I can't find ANY "get selected files name" action. Did you mean "Get
Selected Finder Items"? It's important to be accurate when phrasing
your question.
I can think of three reasons why you might be seeing multiple "get
selecte files name actions":
1) You see "Get Selected Finder Items" listed under "Action" when you
click on "Applications" in the "Library" column. And then you also
see it listed when you click on "Finder".
2) You see "Get Selected Address Book Items", "Get Selected Finder Items",
"Get Selected Font Book Items", "Get Selected iTunes Items", etc.
3) You see "Get Selected Finder Items" and "Get Specified Finder Items".
Those are three different issues, with three different answers. If
you're careless about the terms you use in your question, we don't
know which answer is the one you need. In this case, the answers are:
1) Each action is supplied by some one application. If you click on
an application in the "Library" column, the "Actions" column lists
only the actions provided by that application. This makes the list
shorter and easier to scan, but means you need to guess which app
provides the action you're looking for. If you click on "Applications",
the "Actions" column lists all actions provided by all applications.
But these are not different actions. It's just the same action,
appearing on two different lists.
2) Several applications provide a "Get Selected ... Items" action.
Which one you use depends on which application's selected items
you want to use.
3) Several applications provied a "Get Selected ... Items" action
AND a "Get Specified ... Items" action. Which one you use depends
on how you expect the workflow to be used. Specifically, it
depends on WHEN you determine which items the workflow is going
to operate on.
You use "Get Specified Finder Items" if you're going to choose
which Finder items to use at the time you create the workflow.
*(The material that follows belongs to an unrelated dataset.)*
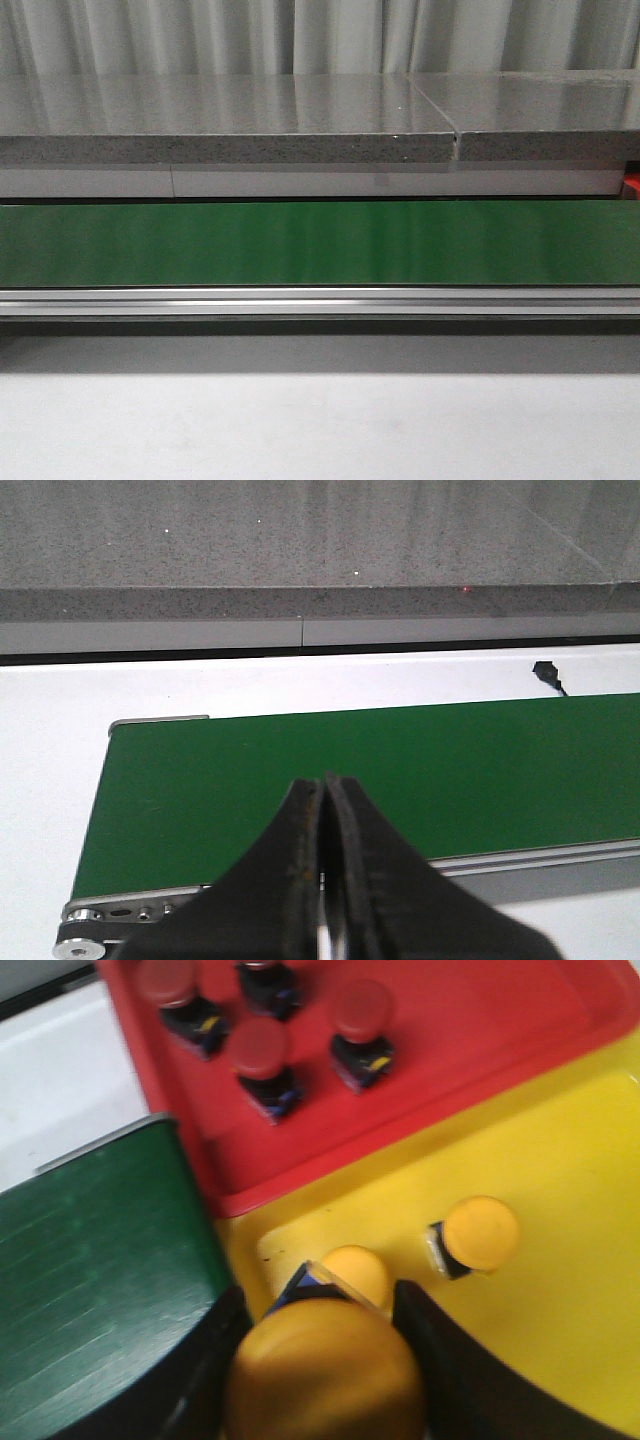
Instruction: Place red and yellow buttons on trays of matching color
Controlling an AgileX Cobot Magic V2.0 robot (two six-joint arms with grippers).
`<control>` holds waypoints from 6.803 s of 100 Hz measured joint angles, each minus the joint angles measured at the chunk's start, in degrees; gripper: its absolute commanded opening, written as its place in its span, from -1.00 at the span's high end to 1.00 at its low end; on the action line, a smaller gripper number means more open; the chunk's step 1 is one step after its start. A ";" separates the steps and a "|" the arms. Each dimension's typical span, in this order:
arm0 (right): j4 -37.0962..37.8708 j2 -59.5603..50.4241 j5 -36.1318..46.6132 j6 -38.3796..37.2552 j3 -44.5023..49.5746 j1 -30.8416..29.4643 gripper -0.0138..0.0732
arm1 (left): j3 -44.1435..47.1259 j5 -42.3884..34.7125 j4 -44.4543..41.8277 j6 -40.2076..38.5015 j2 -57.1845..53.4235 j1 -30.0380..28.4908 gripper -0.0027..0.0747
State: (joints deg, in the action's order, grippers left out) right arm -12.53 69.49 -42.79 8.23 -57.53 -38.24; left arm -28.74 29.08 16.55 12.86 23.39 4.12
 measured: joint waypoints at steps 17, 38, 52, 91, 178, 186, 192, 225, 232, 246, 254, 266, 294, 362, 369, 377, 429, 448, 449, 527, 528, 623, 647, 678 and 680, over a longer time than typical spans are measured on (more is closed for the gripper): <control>0.00 0.74 6.86 -2.58 4.81 -4.00 0.45 | 0.00 0.00 0.00 0.00 0.00 0.00 0.98; 0.00 3.69 10.48 -3.18 7.34 -5.39 0.45 | 0.00 0.00 0.00 0.00 0.00 0.00 0.98; 0.00 5.63 11.68 -3.27 7.47 -6.87 0.45 | 0.00 0.00 0.00 0.00 0.00 0.00 0.98; 1.70 12.76 12.03 -3.40 7.47 -7.79 0.45 | 0.00 0.00 0.00 0.00 0.00 0.00 0.98; 4.69 22.44 13.20 -3.40 7.47 -7.79 0.28 | 0.00 0.00 0.00 0.00 0.00 0.00 0.98; 4.72 22.44 13.20 -3.40 7.47 -7.79 0.03 | 0.00 0.00 0.00 0.00 0.00 0.00 0.98; 4.72 22.44 13.09 -3.40 7.47 -7.79 -0.20 | 0.00 0.00 0.00 0.00 0.00 0.00 0.98; 4.82 22.05 12.51 -3.40 7.47 -7.79 -0.49 | 0.00 0.00 0.00 0.00 0.00 0.00 0.98; 4.71 21.04 12.51 -3.40 7.47 -7.79 -0.49 | 0.00 0.00 0.00 0.00 0.00 0.00 0.98; 3.94 17.66 12.35 -3.40 7.47 -7.79 -0.49 | 0.00 0.00 0.00 0.00 0.00 0.00 0.98; 3.27 15.01 12.25 -3.40 7.47 -7.52 -0.49 | 0.00 0.00 0.00 0.00 0.00 0.00 0.98; 2.75 10.32 12.25 -3.40 7.47 -5.25 -0.49 | 0.00 0.00 0.00 0.00 0.00 0.00 0.98; 2.49 -2.91 14.56 -2.62 7.47 10.08 -0.49 | 0.00 0.00 0.00 0.00 0.00 0.00 0.98; 2.37 -39.39 19.34 7.77 22.09 34.73 0.13 | 0.00 0.00 0.00 0.00 0.00 0.00 0.98; 2.37 -42.79 19.34 7.77 24.60 34.73 0.43 | 0.00 0.00 0.00 0.00 0.00 0.00 0.98; 2.37 -45.96 19.10 7.91 26.94 34.73 0.72 | 0.00 0.00 0.00 0.00 0.00 0.00 0.98; 2.37 -49.65 18.18 7.90 29.45 34.73 0.84 | 0.00 0.00 0.00 0.00 0.00 0.00 0.98; 2.37 -49.65 18.18 7.90 29.45 34.73 0.84 | 0.00 0.00 0.00 0.00 0.00 0.00 0.98; 2.37 -49.65 18.18 7.90 29.45 34.73 0.84 | 0.00 0.00 0.00 0.00 0.00 0.00 0.98; 14.54 -57.90 27.17 -5.05 39.77 36.93 0.84 | 0.00 0.00 0.00 0.00 0.00 0.00 0.98; 14.79 -58.15 27.43 -5.34 40.11 36.93 0.84 | 0.00 0.00 0.00 0.00 0.00 0.00 0.98; 16.21 -70.05 40.39 -6.90 59.03 36.93 0.84 | 0.00 0.00 0.00 0.00 0.00 0.00 0.98; 16.30 -70.05 40.39 -6.93 59.03 36.93 0.84 | 0.00 0.00 0.00 0.00 0.00 0.00 0.98; 16.30 -70.05 40.39 -6.93 59.03 36.93 0.84 | 0.00 0.00 0.00 0.00 0.00 0.00 0.98; 16.30 -70.05 40.39 -6.93 59.03 36.93 0.84 | 0.00 0.00 0.00 0.00 0.00 0.00 0.98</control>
State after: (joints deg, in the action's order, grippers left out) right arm 3.76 -0.56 -2.40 1.30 1.50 -1.31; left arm -28.74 29.08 16.55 12.86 23.39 4.12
In this case, the workflow always operates on the same Finder
items each time it's run.
You use "Get Selected Finder Items" if the user chooses which
Finder Items to use at the time they run the workflow. In this
case, the user selects some items in Finder, then runs the workflow,
which operates on those selected items. The selection can be
different each time the workflow runs.
You also say "... but one makes the process go wrong." Again, you
need to be more specific. If you try something and it doesn't work,
you have to tell us:
a) What you tried,
b) What you expected to happen, and
c) What did happen.
Those are all important. In this case, we can sort of guess at (a)
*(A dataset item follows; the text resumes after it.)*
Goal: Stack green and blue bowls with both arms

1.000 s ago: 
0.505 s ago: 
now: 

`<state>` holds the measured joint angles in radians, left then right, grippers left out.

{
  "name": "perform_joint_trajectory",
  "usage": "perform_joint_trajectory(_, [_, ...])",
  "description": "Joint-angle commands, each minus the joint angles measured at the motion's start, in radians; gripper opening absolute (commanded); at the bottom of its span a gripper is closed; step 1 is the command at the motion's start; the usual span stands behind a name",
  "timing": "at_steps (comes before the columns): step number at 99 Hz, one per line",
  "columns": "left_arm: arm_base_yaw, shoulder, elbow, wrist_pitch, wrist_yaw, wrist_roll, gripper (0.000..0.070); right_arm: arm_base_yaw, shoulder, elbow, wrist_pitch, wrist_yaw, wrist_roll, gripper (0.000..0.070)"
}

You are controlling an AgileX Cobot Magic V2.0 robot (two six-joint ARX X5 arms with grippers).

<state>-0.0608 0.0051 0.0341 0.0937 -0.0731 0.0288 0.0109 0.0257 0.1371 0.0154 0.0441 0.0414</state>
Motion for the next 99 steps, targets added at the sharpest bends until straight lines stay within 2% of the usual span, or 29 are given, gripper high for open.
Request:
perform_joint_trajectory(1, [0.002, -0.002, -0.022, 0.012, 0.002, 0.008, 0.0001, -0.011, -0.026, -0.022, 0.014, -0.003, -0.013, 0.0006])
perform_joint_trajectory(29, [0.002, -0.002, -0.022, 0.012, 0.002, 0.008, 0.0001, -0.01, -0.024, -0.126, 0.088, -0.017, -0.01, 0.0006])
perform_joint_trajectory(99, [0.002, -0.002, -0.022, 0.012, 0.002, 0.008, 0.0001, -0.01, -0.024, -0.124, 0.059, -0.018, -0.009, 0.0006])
and (b), but you've given us no clue about (c). We can't give you a
good answer unless you tell us all three.
For example, I can think of two likely answers, depending on what you
meant by "get selected file names action".
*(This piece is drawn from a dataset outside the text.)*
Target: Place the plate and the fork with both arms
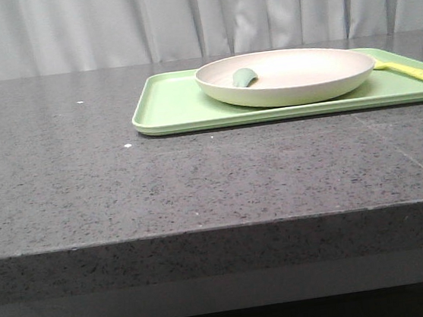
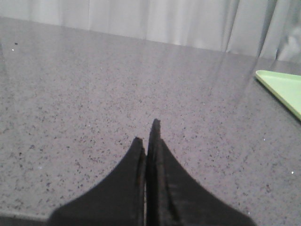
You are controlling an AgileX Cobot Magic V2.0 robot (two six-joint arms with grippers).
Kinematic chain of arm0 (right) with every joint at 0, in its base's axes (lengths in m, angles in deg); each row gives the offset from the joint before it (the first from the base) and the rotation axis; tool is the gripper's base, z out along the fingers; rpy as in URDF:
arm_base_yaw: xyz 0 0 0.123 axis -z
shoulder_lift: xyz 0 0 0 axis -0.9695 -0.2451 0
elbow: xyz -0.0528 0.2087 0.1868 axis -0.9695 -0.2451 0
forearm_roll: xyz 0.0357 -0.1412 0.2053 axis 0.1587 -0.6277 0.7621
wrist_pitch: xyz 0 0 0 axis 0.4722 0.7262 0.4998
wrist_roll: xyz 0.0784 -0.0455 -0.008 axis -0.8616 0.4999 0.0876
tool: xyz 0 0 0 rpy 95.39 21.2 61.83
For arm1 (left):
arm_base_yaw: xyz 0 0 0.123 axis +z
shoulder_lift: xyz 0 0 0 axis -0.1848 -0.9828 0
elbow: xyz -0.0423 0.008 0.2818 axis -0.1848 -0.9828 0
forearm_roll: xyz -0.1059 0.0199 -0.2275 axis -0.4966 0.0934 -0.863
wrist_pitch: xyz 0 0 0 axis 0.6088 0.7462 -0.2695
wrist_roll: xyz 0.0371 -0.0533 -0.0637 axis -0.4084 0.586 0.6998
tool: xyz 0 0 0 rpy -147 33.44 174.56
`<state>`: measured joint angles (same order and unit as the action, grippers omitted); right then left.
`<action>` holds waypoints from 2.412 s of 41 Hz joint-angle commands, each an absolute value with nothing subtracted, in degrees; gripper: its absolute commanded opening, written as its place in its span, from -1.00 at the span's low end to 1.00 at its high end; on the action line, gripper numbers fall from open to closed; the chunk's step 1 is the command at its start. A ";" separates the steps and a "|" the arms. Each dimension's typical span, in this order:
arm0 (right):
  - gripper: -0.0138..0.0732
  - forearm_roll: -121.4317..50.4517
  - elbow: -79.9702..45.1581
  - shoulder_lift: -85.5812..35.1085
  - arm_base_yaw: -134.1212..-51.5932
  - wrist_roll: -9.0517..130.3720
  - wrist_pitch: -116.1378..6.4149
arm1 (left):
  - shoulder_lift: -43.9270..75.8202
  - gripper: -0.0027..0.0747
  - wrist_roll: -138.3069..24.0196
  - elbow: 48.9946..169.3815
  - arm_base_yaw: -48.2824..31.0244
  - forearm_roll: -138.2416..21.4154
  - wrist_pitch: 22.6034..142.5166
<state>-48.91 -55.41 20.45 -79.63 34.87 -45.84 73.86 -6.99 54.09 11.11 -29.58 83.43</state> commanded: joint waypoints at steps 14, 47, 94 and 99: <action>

1) You tried "Get Selected Finder Items" from the "Applications" list,
and also tried "Get Selected Finder Items" from Finder's list.
These are both the same action, and must behave the same. But the
workflow could still behave differently if at the same time you changed
this step you also made a change to another step.
if (a) changed between the two trials.)
For example, the following step in your workflow is a "Run Shell Script"
action. That will behave differently depending on whether you've
selected to "Pass input: [to stdin]" or "Pass input: [as arguments]".
Only the one that matches how the script is written will work.
That is, you might have changed (a) (what you tried) in a way that
seemed innocuous at the time but really wasn't.
3) You tried "Get Selected Finder Items" and "Get Specified Finder Items".
Either could be correct, depending on (b) (what you expected to happen).
If you expected the workflow to compress whatever items the user has
currently selected, you need to use "Get Selected Finder Items". If
you expect it to always compress the same item(s), regardless of the
current selection, then you need to use "Get Specified Finder Items".
We can't tell you which to use unless you tell us (b). Again, we
can guess, but if we guess wrong then we're giving the wrong answer.